▶ **What you are asked to do**
For this exercise, repeat the listing below from its first line through the line containing "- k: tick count", exactly as written.

** Opening Given material block **

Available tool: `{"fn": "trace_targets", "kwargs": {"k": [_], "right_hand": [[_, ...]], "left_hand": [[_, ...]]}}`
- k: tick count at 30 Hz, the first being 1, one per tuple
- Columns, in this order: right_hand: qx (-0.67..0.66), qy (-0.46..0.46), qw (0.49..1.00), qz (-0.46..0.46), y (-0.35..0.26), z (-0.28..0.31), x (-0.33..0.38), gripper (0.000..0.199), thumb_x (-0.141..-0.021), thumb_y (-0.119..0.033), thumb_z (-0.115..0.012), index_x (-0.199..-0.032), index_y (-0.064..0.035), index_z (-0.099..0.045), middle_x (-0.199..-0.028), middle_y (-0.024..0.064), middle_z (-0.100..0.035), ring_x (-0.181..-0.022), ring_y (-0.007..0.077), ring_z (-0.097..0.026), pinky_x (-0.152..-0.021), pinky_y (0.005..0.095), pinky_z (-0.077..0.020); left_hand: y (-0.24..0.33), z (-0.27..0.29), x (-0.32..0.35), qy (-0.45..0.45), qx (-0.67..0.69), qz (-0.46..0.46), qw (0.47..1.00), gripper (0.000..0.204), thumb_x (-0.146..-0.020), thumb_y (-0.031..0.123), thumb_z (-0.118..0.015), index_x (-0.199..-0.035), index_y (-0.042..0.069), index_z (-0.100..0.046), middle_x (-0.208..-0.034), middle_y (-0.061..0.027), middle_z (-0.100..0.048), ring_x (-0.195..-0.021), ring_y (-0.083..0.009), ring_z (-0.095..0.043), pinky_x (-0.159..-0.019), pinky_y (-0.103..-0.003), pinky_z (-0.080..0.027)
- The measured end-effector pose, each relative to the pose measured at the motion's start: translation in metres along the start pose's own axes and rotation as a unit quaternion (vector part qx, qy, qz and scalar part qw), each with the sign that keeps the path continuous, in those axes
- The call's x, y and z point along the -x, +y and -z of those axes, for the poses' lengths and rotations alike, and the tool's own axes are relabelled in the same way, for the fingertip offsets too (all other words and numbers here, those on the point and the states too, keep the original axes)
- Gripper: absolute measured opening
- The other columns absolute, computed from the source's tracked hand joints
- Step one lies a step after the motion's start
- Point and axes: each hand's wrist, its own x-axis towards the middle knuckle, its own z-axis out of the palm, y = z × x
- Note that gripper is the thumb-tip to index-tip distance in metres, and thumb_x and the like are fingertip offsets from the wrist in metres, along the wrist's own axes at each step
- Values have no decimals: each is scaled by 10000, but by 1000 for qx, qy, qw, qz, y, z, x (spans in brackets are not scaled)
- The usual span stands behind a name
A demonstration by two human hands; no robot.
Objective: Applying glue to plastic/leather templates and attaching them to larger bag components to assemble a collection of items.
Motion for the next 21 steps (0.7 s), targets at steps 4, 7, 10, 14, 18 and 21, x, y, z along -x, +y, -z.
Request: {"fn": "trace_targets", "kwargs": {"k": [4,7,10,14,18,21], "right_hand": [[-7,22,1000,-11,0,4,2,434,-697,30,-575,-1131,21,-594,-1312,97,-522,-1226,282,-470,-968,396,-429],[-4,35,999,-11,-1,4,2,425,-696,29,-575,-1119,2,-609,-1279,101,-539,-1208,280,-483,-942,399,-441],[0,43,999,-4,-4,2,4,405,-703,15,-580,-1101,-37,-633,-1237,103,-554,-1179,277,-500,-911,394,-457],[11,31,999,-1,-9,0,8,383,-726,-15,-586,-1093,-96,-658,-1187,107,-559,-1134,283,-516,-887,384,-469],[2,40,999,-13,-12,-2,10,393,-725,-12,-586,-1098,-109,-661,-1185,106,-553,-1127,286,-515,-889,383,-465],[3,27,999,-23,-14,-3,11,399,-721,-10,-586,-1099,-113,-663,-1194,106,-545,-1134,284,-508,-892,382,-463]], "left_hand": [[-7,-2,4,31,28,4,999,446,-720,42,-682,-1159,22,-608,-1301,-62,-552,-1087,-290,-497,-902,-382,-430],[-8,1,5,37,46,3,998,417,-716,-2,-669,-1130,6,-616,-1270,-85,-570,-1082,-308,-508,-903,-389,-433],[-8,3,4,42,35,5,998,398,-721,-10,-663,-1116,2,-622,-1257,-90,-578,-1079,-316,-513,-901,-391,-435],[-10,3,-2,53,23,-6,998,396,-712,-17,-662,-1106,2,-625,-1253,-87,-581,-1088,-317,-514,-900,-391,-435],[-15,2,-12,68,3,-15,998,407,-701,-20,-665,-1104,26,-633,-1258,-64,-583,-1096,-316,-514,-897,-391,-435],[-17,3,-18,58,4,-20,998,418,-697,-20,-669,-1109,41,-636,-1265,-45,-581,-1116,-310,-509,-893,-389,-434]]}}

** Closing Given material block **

▶ **Solution to this problem**
Available tool: `{"fn": "trace_targets", "kwargs": {"k": [_], "right_hand": [[_, ...]], "left_hand": [[_, ...]]}}`
- k: tick count at 30 Hz, the first being 1, one per tuple

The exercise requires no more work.